**Aim of the exercise**
Each line in the records below, from the one that contains "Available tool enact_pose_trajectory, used" to the one that contains "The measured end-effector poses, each", should be reproduced exactly, the first and last included.
-- Listed records follows --
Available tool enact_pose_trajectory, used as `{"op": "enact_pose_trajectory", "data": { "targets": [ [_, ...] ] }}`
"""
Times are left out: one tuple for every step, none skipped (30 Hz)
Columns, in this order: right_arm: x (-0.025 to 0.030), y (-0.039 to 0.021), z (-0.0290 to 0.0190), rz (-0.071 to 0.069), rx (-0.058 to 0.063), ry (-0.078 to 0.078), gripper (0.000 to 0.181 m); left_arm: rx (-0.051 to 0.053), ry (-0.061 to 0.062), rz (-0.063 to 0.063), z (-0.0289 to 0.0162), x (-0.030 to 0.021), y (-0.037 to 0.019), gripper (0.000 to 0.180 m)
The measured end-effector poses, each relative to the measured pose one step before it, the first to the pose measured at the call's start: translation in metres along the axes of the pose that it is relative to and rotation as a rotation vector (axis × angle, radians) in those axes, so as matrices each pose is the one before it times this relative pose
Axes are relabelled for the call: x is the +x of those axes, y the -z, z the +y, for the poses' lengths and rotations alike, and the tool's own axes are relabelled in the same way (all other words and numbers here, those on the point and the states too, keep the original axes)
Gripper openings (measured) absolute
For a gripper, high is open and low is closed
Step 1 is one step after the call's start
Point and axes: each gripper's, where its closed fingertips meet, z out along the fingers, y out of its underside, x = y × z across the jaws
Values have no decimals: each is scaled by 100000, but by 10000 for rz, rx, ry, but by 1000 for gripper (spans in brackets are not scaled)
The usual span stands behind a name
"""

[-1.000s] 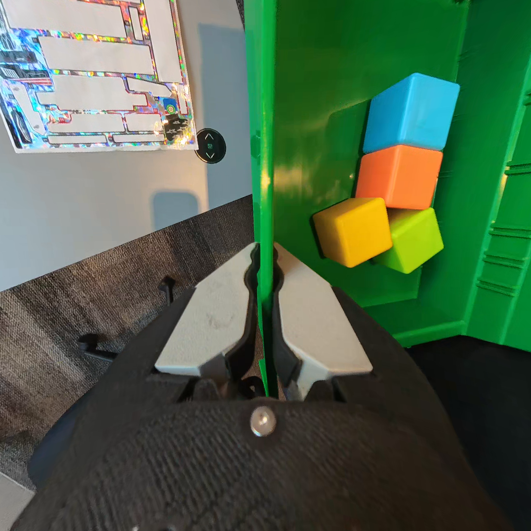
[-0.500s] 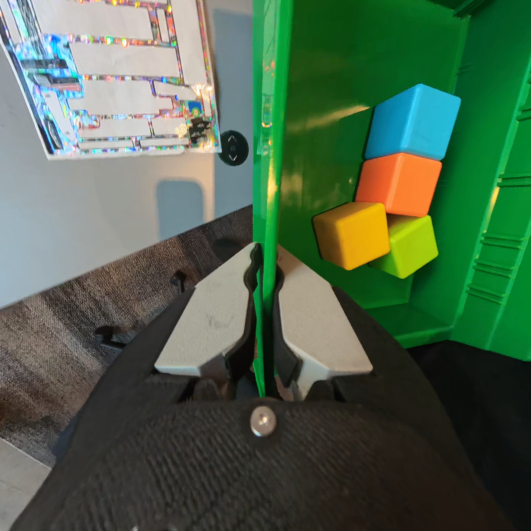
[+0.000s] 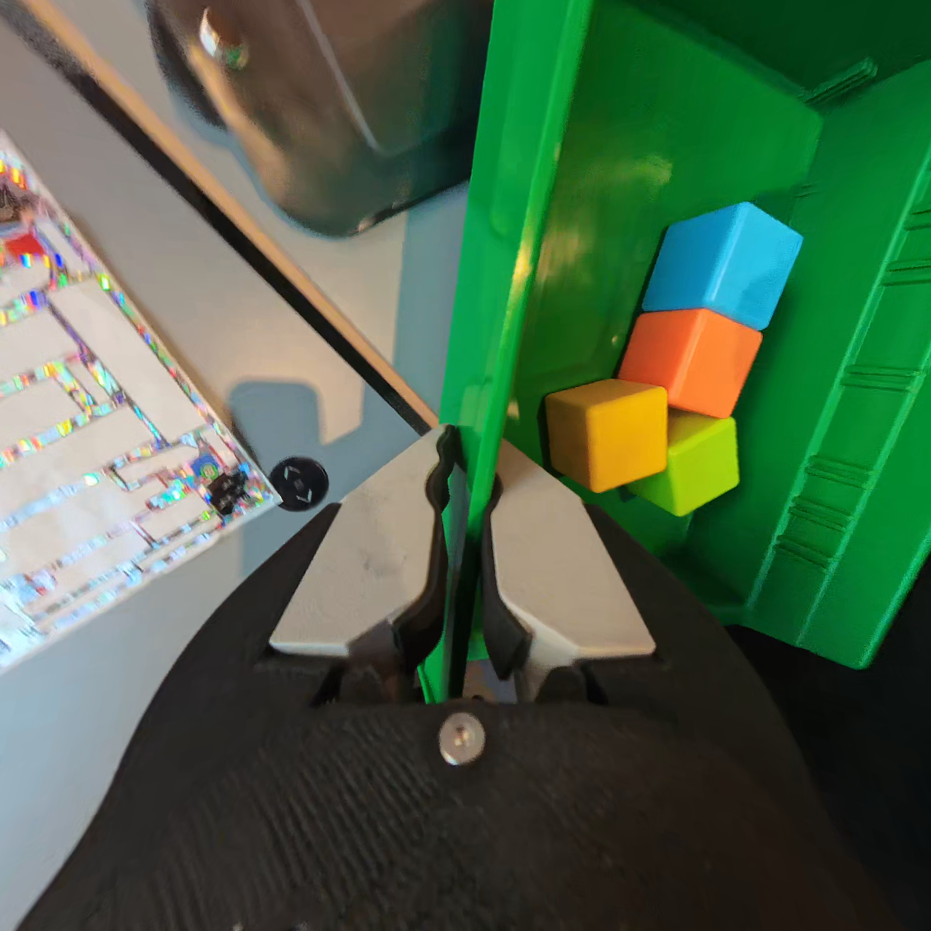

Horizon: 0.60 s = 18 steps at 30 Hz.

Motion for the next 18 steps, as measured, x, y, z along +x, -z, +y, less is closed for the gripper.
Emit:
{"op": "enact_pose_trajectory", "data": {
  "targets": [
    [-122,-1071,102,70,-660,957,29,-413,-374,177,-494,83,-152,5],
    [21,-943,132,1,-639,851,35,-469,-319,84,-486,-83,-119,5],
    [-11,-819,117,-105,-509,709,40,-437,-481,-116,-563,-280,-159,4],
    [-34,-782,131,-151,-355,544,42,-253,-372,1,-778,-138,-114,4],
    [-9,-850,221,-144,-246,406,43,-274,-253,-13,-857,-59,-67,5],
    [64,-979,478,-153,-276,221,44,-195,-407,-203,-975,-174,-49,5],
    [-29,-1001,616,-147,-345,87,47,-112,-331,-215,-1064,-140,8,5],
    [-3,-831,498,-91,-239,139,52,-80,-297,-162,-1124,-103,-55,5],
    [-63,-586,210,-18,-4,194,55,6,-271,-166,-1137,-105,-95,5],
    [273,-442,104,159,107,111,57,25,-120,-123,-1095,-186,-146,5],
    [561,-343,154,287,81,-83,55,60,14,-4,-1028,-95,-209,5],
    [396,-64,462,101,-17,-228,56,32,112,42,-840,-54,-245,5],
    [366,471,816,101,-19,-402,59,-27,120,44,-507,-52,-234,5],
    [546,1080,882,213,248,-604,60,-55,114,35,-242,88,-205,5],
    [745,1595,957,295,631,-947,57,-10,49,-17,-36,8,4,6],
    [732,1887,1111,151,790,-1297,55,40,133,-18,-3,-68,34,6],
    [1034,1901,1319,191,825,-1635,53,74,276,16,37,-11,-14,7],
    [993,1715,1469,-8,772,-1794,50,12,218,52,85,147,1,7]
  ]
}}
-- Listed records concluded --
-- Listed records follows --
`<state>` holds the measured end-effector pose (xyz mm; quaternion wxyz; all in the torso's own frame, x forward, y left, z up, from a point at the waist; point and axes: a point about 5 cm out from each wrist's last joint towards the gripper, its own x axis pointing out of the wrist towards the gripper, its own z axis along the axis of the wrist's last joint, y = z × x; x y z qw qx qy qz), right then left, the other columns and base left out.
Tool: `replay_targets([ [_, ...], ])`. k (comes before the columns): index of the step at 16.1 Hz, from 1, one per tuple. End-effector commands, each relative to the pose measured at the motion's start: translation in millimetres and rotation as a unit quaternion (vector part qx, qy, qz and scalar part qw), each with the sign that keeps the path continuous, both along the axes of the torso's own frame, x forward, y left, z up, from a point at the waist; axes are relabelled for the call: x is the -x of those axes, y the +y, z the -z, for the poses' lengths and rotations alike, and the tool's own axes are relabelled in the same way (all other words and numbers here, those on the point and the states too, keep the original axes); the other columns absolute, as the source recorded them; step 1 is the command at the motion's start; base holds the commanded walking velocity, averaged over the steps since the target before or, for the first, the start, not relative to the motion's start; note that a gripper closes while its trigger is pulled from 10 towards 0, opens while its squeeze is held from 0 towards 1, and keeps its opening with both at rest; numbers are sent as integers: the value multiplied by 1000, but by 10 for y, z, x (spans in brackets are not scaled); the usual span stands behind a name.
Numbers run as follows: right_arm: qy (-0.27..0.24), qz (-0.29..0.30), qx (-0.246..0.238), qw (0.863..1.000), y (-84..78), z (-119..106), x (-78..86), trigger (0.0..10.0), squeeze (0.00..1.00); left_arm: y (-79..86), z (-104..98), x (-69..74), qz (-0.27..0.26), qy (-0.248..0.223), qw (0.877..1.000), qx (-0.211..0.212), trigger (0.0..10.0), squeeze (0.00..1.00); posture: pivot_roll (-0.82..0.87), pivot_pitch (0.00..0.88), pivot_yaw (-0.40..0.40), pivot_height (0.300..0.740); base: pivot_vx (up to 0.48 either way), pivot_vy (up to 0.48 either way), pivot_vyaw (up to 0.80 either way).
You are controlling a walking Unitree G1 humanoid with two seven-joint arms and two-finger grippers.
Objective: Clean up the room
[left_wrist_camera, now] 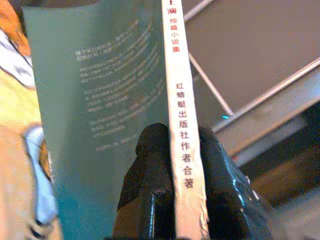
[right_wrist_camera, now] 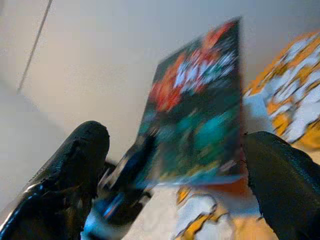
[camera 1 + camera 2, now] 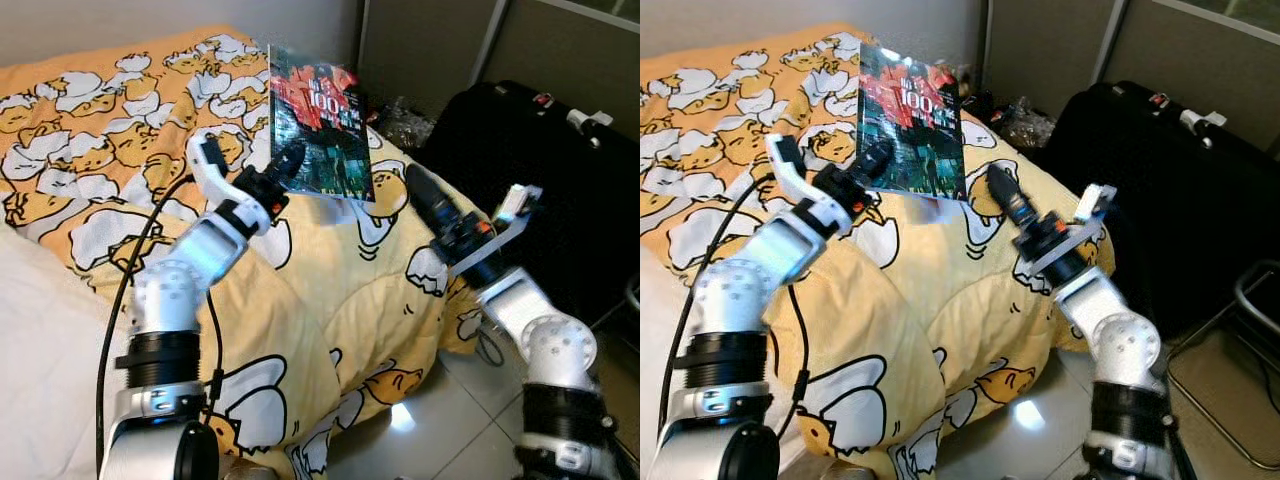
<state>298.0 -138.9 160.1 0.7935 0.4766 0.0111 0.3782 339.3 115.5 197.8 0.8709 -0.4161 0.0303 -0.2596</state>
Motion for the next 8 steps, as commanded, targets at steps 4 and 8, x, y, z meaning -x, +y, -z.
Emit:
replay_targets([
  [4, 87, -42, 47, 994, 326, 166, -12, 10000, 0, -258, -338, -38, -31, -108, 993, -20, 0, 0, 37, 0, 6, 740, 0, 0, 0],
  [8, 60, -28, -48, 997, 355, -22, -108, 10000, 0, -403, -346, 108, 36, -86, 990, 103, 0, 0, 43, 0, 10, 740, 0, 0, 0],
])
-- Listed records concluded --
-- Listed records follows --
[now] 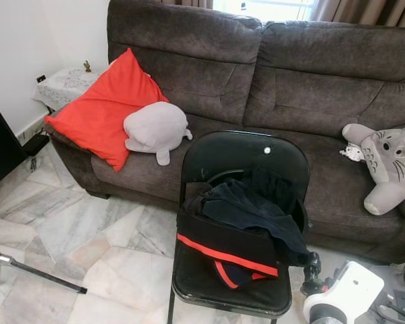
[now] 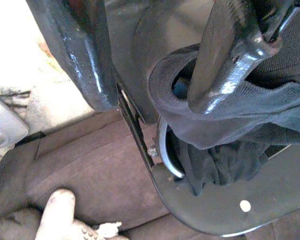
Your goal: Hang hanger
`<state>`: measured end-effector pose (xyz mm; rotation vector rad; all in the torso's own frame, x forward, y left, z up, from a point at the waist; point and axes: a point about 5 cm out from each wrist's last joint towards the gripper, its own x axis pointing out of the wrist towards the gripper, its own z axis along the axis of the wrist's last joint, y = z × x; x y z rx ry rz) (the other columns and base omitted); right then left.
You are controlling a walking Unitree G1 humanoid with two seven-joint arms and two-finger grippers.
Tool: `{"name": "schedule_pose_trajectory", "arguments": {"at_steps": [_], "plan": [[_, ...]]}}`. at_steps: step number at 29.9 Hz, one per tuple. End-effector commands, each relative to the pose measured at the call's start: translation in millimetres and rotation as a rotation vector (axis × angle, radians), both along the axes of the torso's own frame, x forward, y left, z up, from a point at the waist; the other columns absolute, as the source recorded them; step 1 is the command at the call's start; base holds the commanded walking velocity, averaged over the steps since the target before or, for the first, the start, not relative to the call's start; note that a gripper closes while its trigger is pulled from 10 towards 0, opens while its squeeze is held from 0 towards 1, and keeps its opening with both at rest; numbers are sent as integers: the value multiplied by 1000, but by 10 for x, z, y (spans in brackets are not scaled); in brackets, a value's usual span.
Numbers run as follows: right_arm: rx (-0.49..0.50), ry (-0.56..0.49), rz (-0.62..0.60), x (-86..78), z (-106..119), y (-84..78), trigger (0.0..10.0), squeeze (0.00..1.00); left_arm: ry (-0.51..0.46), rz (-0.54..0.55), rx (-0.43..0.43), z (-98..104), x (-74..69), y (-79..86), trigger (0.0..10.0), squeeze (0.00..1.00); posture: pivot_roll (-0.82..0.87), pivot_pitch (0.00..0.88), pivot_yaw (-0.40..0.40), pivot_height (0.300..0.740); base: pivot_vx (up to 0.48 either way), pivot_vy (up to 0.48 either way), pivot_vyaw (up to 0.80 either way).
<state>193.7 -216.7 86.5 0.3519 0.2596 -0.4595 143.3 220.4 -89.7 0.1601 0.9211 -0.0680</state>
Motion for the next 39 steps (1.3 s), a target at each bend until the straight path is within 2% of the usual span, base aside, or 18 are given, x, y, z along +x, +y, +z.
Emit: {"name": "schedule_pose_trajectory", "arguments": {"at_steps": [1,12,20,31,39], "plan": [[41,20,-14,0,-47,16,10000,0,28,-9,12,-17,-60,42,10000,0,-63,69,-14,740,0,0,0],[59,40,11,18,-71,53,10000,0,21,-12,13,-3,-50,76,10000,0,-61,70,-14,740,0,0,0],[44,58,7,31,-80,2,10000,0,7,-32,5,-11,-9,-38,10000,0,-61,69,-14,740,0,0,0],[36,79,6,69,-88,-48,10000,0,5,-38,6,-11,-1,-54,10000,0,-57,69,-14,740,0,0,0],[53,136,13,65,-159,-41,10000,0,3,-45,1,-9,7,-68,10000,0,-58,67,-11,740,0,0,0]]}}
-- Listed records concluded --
**Response to the exercise**
Available tool enact_pose_trajectory, used as `{"op": "enact_pose_trajectory", "data": { "targets": [ [_, ...] ] }}`
"""
Times are left out: one tuple for every step, none skipped (30 Hz)
Columns, in this order: right_arm: x (-0.025 to 0.030), y (-0.039 to 0.021), z (-0.0290 to 0.0190), rz (-0.071 to 0.069), rx (-0.058 to 0.063), ry (-0.078 to 0.078), gripper (0.000 to 0.181 m); left_arm: rx (-0.051 to 0.053), ry (-0.061 to 0.062), rz (-0.063 to 0.063), z (-0.0289 to 0.0162), x (-0.030 to 0.021), y (-0.037 to 0.019), gripper (0.000 to 0.180 m)
The measured end-effector poses, each relative to the measured pose one step before it, the first to the pose measured at the call's start: translation in metres along the axes of the pose that it is relative to and rotation as a rotation vector (axis × angle, radians) in those axes, so as matrices each pose is the one before it times this relative pose

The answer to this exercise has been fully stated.